WHAT YOU SHOULD DO. In the entries that follow, the lines from the one with "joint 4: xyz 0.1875" through the one with "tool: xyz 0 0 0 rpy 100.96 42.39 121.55" are the ones to write out, exactly and with both ends included. Nothing else should appear.

Excerpts from a dataset.

________________________________________

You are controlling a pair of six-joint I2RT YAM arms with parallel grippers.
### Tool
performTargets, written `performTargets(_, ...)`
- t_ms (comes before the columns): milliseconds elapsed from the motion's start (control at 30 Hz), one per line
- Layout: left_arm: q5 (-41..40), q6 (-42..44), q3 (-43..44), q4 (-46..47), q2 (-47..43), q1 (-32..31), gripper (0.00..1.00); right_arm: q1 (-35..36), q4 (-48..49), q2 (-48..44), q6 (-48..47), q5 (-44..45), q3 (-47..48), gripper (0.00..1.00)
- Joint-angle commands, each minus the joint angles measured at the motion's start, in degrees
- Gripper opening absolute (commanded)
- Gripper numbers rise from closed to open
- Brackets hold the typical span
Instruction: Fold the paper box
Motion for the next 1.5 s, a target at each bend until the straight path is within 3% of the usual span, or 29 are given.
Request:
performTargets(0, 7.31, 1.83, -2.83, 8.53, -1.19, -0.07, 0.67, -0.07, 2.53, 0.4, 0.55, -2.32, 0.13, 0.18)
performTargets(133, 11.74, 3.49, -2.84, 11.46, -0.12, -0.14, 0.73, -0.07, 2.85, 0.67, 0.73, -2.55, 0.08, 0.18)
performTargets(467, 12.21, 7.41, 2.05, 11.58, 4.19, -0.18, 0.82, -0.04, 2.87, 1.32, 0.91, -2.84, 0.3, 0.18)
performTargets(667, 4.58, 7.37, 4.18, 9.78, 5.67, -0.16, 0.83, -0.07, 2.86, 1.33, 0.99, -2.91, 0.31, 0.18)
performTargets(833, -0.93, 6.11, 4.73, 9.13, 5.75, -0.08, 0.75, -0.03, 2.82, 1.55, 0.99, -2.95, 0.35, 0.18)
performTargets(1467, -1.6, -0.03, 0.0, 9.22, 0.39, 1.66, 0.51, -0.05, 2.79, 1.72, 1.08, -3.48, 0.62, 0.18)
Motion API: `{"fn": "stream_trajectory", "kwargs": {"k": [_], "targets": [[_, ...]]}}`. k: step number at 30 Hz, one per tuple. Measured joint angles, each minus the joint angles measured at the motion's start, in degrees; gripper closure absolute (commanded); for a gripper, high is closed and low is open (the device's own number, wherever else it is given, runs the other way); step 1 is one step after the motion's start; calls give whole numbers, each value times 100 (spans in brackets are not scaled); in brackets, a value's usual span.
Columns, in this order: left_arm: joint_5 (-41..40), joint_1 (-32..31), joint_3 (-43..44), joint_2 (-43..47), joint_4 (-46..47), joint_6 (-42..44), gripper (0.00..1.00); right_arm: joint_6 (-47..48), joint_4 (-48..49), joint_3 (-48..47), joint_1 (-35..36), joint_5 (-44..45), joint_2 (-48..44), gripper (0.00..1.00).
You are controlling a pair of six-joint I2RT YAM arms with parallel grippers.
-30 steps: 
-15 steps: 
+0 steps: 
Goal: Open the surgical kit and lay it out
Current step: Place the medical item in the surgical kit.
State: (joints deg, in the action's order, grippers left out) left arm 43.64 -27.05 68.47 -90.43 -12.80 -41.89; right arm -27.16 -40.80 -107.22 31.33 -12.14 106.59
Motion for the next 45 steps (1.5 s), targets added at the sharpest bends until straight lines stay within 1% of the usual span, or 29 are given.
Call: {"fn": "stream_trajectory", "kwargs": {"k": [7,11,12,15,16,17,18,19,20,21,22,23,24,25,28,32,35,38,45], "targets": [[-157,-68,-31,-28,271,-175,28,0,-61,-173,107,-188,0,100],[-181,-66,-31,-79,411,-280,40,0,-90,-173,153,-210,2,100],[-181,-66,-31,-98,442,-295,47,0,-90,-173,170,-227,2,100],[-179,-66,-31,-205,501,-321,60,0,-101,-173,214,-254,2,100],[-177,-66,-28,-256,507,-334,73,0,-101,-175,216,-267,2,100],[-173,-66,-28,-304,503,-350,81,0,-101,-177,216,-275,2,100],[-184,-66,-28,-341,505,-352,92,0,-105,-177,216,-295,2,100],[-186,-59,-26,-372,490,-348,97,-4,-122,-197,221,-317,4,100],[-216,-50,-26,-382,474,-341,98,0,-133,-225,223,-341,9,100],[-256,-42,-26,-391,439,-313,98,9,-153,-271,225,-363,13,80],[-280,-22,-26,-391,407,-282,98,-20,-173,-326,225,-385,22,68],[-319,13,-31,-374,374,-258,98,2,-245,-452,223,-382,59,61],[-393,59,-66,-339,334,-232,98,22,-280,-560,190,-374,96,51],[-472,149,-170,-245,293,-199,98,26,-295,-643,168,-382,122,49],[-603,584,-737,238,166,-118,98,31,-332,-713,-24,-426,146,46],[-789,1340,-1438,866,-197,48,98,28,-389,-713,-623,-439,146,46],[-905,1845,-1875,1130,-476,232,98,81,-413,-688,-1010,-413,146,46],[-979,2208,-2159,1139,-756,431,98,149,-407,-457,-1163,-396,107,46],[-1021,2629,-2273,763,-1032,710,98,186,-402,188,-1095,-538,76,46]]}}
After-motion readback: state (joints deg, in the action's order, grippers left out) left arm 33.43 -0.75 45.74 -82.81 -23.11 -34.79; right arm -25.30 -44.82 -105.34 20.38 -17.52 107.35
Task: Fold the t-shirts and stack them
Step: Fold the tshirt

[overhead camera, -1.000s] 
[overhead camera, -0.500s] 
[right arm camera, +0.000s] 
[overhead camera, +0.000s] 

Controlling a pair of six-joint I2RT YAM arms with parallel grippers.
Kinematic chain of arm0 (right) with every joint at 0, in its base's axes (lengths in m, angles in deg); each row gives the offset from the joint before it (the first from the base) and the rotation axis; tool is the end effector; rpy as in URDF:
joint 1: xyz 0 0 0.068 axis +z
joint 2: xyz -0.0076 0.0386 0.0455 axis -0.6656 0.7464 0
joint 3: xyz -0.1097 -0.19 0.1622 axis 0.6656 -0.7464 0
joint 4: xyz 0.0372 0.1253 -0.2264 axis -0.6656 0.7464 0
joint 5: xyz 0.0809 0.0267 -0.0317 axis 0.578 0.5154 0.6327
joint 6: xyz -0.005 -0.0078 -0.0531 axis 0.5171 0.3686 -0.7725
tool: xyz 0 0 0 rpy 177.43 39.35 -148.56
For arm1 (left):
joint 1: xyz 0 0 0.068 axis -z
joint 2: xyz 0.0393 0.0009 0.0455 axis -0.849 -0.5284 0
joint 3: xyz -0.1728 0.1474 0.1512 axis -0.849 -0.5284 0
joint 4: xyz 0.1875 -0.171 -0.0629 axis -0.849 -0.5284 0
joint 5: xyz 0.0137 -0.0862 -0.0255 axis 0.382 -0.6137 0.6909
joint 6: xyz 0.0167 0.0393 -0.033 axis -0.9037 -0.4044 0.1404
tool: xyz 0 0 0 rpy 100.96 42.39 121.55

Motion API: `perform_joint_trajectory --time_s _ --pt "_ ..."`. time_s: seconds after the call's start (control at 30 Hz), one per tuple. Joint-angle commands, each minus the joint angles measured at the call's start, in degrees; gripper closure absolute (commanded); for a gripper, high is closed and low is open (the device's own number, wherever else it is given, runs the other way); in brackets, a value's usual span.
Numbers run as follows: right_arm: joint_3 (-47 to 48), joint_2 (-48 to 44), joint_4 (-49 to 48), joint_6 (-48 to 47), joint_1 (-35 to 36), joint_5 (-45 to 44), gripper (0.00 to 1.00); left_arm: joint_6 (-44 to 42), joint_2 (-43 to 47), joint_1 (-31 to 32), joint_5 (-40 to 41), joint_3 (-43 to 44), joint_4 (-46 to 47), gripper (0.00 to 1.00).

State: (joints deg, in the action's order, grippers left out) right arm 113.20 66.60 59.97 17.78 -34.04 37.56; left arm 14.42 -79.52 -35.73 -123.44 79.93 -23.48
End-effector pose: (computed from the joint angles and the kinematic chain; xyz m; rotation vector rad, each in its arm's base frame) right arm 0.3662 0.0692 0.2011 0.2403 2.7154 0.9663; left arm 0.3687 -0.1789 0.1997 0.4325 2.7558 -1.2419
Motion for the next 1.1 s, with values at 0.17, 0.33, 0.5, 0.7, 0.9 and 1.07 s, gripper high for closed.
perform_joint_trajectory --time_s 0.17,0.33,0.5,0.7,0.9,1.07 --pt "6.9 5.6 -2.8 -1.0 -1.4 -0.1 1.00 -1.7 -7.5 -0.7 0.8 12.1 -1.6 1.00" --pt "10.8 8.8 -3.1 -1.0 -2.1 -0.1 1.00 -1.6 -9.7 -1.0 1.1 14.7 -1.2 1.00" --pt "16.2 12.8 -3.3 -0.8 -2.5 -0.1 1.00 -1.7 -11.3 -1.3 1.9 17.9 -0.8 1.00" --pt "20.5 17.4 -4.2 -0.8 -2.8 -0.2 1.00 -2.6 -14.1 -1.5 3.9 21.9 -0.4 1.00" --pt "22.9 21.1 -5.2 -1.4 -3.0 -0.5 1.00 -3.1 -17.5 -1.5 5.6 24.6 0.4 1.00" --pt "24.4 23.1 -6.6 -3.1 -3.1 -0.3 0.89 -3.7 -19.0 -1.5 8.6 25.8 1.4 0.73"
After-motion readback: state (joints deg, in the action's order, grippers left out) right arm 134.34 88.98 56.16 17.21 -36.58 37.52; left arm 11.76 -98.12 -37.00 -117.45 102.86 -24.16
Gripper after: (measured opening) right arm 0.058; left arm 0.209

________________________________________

WORKED SOLUTION.
joint 4: xyz 0.1875 -0.171 -0.0629 axis -0.849 -0.5284 0
joint 5: xyz 0.0137 -0.0862 -0.0255 axis 0.382 -0.6137 0.6909
joint 6: xyz 0.0167 0.0393 -0.033 axis -0.9037 -0.4044 0.1404
tool: xyz 0 0 0 rpy 100.96 42.39 121.55

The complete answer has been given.